Александр Романович Лурия и его жена Лана Пименовна Лурия — оба немного старше 30 лет. (Автор благодарит доктора Елену Московичюте.)
Будучи родом с самой западной окраины советской империи, из прибалтийского города Риги, я вырос в «европейском» окружении. В отличие от семей моих московских друзей, поколение моих родителей выросло не под советской властью. У меня было некое чувство «европейской» культуры и «европейской» личности. Среди моих профессоров в Московском университете Лурия был одним из немногих отчётливо «европейских», и это была одна из черт, которые влекли меня к нему. Он был многоязычным, одарённым многими талантами «человеком мира», полностью ощущавший себя как дома в западной цивилизации.

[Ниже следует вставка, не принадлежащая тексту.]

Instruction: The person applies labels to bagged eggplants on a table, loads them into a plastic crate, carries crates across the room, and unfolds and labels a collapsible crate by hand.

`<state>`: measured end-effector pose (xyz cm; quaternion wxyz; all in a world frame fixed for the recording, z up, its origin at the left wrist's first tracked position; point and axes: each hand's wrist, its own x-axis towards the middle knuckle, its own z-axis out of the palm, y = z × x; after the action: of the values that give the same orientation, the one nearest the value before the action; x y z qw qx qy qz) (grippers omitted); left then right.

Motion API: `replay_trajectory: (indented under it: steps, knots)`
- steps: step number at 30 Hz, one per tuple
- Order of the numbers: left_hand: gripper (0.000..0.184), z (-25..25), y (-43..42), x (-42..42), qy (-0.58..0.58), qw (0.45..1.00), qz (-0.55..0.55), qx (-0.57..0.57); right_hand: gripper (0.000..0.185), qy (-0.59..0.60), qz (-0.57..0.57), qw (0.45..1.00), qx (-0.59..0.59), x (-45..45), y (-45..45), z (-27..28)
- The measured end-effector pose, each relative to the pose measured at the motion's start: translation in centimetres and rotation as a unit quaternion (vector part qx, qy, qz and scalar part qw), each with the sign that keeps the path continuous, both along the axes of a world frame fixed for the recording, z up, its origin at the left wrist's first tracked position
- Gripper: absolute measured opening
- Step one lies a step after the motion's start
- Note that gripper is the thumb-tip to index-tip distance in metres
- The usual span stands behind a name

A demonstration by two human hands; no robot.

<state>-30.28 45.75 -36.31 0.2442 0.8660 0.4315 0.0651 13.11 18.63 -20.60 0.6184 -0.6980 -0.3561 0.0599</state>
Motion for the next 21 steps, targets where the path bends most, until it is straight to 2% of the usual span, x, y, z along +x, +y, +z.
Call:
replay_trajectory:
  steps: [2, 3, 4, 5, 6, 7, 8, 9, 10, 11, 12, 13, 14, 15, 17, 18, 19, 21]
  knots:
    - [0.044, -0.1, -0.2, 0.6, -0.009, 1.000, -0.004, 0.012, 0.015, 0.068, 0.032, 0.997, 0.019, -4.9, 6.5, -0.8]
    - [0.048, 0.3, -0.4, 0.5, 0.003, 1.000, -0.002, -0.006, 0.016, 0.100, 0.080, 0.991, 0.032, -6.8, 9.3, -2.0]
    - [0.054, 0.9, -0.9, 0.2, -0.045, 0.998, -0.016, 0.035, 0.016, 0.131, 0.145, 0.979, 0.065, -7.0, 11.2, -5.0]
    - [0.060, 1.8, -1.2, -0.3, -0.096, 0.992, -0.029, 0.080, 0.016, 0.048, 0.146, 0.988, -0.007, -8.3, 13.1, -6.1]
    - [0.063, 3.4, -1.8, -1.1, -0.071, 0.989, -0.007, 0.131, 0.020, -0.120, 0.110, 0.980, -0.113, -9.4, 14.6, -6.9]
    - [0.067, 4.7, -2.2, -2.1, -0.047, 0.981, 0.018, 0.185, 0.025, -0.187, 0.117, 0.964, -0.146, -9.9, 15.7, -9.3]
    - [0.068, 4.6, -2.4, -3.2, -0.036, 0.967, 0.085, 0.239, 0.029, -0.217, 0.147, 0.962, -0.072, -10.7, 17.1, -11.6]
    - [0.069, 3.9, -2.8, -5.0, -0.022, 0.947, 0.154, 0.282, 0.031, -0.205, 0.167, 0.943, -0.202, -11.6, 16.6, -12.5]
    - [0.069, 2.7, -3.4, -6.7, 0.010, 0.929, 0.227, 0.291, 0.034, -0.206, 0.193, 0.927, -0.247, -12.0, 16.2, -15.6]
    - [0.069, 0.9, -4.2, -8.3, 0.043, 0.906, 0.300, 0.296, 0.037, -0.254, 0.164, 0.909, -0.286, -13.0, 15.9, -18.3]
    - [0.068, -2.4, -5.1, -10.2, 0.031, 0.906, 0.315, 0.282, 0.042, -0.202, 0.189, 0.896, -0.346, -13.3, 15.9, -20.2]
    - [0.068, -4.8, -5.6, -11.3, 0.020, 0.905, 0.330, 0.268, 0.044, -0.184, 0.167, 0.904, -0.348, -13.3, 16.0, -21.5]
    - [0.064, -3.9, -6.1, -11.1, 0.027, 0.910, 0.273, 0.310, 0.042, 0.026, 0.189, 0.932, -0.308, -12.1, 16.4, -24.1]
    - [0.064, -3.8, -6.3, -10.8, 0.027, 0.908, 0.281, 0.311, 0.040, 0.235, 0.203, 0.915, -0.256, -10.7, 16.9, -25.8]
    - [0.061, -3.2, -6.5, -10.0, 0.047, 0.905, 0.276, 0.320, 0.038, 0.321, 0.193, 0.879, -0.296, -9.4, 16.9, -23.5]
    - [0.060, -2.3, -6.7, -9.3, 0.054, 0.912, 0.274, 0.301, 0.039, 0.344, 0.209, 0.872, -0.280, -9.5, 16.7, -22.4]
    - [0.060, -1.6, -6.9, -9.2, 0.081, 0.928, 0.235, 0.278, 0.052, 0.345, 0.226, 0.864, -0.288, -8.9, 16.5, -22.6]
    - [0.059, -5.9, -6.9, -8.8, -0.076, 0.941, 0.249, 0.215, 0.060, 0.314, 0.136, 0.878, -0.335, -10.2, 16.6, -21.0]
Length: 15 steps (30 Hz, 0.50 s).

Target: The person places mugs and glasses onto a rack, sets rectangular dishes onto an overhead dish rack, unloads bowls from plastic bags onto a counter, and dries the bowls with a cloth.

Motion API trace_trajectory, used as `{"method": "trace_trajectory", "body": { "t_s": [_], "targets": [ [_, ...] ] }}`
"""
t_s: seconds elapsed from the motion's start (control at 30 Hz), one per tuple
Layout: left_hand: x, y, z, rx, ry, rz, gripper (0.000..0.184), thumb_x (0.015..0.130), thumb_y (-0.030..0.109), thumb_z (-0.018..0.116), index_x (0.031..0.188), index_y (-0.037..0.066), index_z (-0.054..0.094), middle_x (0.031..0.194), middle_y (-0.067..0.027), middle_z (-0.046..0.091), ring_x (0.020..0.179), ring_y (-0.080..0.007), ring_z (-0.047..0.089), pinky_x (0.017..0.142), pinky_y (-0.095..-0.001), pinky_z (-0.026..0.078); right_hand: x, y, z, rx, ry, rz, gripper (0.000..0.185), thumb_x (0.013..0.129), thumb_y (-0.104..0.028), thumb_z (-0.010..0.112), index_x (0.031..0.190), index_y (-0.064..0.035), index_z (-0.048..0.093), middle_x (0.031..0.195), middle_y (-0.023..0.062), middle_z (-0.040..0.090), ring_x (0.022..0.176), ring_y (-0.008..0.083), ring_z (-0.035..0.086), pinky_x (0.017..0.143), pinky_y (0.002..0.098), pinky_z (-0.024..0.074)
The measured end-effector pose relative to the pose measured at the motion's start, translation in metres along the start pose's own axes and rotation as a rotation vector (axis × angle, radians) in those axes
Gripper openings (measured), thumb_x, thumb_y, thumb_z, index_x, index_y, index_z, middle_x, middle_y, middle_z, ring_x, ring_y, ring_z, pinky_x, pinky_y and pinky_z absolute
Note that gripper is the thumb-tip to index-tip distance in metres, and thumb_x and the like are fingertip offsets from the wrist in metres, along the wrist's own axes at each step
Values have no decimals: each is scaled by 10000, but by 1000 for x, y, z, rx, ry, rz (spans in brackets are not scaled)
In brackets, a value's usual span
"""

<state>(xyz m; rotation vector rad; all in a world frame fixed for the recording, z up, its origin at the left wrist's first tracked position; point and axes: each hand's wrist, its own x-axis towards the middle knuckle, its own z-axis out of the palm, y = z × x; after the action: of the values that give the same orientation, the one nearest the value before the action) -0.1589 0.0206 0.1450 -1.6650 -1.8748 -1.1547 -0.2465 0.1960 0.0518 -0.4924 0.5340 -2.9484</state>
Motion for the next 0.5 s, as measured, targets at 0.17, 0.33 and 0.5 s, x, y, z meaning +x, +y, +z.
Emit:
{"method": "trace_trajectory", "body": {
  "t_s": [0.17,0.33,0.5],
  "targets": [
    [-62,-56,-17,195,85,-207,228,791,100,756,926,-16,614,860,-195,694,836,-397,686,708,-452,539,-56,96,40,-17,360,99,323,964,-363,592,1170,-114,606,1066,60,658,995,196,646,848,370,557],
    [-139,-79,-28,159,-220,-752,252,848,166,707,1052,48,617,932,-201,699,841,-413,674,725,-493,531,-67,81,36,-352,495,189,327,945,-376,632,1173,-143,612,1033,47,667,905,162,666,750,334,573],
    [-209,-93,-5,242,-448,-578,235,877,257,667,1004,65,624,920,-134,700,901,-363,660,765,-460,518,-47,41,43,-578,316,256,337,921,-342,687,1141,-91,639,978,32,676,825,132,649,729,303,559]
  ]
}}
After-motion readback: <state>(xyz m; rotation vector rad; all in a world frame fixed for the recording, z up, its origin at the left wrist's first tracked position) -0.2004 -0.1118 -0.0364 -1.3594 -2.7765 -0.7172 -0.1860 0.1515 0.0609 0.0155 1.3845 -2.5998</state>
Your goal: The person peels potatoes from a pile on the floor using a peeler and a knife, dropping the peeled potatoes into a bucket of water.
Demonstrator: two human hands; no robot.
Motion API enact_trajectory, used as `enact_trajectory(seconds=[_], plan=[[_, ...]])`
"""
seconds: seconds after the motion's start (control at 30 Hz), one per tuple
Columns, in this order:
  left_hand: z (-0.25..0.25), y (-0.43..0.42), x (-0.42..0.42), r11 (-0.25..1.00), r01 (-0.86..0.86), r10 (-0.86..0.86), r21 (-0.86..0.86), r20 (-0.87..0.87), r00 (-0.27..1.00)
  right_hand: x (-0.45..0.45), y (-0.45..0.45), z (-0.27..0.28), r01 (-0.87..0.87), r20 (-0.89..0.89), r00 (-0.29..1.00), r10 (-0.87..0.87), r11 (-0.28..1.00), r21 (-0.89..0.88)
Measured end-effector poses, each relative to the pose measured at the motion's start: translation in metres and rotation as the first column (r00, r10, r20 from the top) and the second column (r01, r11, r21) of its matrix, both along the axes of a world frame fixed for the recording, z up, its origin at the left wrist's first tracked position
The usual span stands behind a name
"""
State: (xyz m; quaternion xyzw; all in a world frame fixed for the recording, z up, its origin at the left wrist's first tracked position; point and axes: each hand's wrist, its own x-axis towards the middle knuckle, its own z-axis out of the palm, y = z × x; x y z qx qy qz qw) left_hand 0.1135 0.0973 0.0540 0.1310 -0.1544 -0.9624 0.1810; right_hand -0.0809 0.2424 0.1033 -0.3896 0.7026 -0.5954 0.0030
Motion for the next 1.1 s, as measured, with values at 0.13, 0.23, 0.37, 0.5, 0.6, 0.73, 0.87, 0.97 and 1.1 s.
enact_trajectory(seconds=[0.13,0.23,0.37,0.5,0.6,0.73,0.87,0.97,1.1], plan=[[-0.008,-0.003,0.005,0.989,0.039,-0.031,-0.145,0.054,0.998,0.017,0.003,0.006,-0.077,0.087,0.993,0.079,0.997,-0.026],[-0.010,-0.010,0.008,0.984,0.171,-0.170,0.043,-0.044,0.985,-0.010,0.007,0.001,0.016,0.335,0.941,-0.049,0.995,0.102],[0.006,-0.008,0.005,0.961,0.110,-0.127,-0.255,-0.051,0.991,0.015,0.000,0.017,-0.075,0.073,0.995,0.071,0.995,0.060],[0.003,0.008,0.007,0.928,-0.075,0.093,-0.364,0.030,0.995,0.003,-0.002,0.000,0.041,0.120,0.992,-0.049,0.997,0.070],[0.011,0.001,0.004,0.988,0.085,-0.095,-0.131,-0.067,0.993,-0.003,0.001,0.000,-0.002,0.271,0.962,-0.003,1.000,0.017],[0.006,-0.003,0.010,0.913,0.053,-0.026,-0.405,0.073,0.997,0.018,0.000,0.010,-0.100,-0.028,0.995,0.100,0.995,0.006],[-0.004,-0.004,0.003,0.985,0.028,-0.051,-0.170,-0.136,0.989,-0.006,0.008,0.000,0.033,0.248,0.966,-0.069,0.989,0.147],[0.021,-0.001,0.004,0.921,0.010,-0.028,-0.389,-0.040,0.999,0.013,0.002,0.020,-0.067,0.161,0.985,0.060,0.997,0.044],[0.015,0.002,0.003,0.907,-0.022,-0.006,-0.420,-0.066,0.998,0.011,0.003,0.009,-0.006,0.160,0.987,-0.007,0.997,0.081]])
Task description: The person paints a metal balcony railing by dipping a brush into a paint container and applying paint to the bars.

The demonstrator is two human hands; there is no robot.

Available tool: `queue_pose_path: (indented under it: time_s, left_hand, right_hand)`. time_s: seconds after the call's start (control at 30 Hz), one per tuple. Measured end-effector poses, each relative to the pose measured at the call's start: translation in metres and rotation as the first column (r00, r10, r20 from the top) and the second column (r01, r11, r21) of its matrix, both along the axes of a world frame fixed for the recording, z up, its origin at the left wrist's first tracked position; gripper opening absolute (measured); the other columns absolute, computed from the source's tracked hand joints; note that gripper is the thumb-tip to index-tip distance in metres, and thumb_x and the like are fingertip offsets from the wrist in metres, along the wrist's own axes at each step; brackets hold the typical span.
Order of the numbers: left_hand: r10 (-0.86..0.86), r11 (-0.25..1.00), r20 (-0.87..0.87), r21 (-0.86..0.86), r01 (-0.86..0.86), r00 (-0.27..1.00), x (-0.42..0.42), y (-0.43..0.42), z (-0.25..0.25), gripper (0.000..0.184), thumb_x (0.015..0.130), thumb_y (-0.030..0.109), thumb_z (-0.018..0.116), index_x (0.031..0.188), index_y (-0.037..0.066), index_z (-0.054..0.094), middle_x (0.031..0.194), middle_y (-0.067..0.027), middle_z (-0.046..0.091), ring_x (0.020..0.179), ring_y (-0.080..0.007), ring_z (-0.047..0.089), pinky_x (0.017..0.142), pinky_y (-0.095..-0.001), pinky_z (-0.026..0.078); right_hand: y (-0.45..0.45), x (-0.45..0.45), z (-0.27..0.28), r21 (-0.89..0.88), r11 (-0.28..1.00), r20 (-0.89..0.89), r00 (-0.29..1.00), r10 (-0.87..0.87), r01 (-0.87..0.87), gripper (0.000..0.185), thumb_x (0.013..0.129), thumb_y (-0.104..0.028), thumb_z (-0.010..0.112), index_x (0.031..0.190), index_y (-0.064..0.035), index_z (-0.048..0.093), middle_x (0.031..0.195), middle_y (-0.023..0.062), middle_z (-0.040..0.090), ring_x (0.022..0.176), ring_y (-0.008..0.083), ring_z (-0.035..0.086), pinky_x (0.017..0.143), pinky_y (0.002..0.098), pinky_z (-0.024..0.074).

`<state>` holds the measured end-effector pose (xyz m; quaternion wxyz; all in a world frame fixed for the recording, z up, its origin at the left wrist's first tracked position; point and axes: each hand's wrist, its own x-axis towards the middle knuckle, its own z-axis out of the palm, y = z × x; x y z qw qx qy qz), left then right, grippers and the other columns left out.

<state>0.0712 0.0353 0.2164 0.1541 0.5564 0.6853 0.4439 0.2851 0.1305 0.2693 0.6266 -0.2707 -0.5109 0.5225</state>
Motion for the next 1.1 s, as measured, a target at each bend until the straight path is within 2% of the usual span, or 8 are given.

Но он был также советским гражданином, привыкшим идти на компромиссы, чтобы выжить. Я подозревал, что в самой глубине его существа таился внутренний страх жестоких физических репрессий. Я знал других людей, подобных ему, — казалось, что скрытый страх оставался с ними навсегда, до самой их смерти, даже если обстоятельства менялись и для него в реальности уже не было оснований. Этот страх «цементировал» советский режим и, я полагаю, любой другой репрессивный режим, вплоть до его распада. Такая двойственность (с одной стороны, внутренняя интеллектуальная свобода, даже высокомерие, а с другой — повседневное приспособление) была довольно распространённым явлением среди советской интеллигенции. Я не осуждал членство Лурии в партии, но я и не уважал это членство, и это было источником постоянной амбивалентности в моем отношении к нему. Я как бы жалел его за это, — довольно странное чувство у студента по отношению к прославленному учителю.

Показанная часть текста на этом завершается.